SIMILARITY ASSESSMENT OF LINEAR HYDROGRAPHIC FEATURES USING HIGH PERFORMANCE COMPUTING
L. V. Stanislawski, J. Wendel, E. Shavers
U.S. Geological Survey, Center of Excellence for Geospatial Information Science, 1400 Independence Road, Rolla Missouri, 65401, United States (lstan, jwendel, eshavers)@usgs.gov
University of Illinois at Urbana-Champaign, CyberGIS Center, 2046 Natural History Building M-C 150, 1301 W. Green Street, Urbana, Illinois 61801, United States firstname.lastname@example.org
KEY WORDS: line similarity assessment, hydrography, coefficient of line correspondence, National Hydrography Dataset, NHD
This work discusses a current open source implementation of a line similarity assessment workflow to compare elevation-derived drainage lines with the high-resolution National Hydrography Dataset (NHD) surface-water flow network. The process identifies matching and mismatching lines in each dataset to help focus subsequent validation procedures to areas of the NHD that more critically need updates.
The National Hydrography Dataset (NHD) is a comprehensive vector dataset of surface-water features within the United States (U.S. Geological Survey 2000) that is often used to support hydrologic and watershed research (Liu et al., 2016, Maceyka and Hansen 2016, Schneider et al. 2017, Sheng et al. 2007, Vanderhoof et al. 2017, Wu and Lane 2017). Two NHD datasets are available. The medium-resolution NHD, compiled from 1:100,000-scale source data, is a legacy dataset that is no longer maintained by the U.S. Geological Survey.

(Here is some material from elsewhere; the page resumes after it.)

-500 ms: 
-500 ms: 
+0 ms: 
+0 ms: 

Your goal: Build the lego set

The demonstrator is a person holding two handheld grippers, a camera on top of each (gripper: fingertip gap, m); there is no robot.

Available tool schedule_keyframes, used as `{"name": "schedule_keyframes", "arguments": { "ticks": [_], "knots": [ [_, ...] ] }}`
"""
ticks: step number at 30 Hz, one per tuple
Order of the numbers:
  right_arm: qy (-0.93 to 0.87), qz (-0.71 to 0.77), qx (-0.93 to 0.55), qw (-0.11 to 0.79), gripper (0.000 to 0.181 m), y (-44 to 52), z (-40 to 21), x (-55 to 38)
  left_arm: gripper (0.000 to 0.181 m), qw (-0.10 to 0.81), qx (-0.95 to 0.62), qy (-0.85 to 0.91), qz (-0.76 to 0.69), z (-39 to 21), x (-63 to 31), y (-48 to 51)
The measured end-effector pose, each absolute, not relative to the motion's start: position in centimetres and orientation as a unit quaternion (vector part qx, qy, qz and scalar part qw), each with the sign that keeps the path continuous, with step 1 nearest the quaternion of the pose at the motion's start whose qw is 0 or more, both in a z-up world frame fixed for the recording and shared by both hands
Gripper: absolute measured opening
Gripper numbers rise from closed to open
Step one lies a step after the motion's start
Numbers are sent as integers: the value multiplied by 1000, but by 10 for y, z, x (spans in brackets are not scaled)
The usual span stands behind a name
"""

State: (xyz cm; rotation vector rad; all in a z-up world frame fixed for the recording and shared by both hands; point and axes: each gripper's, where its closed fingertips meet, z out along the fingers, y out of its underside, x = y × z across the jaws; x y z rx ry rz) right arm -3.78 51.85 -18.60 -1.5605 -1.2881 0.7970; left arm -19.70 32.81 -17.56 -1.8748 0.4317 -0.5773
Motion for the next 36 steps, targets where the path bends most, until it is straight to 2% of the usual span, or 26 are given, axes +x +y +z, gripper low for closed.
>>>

The high-resolution NHD (NHD HR) is compiled from 1:24,000-scale or larger source data, and is the most up-to-date and detailed hydrography dataset for the nation (U.S. Geological Survey, 2018). To update and enhance the usability of the NHD, multiple efforts are in progress to improve the accuracy of the NHD HR. For instance, drainage lines or other hydrographic features may be derived from a recent digital elevation model (DEM), lidar, or other data (Stanislawski et al. 2016, Vanderhoof et al. 2017, Poppenga et al. 2013) to update the content of NHD HR.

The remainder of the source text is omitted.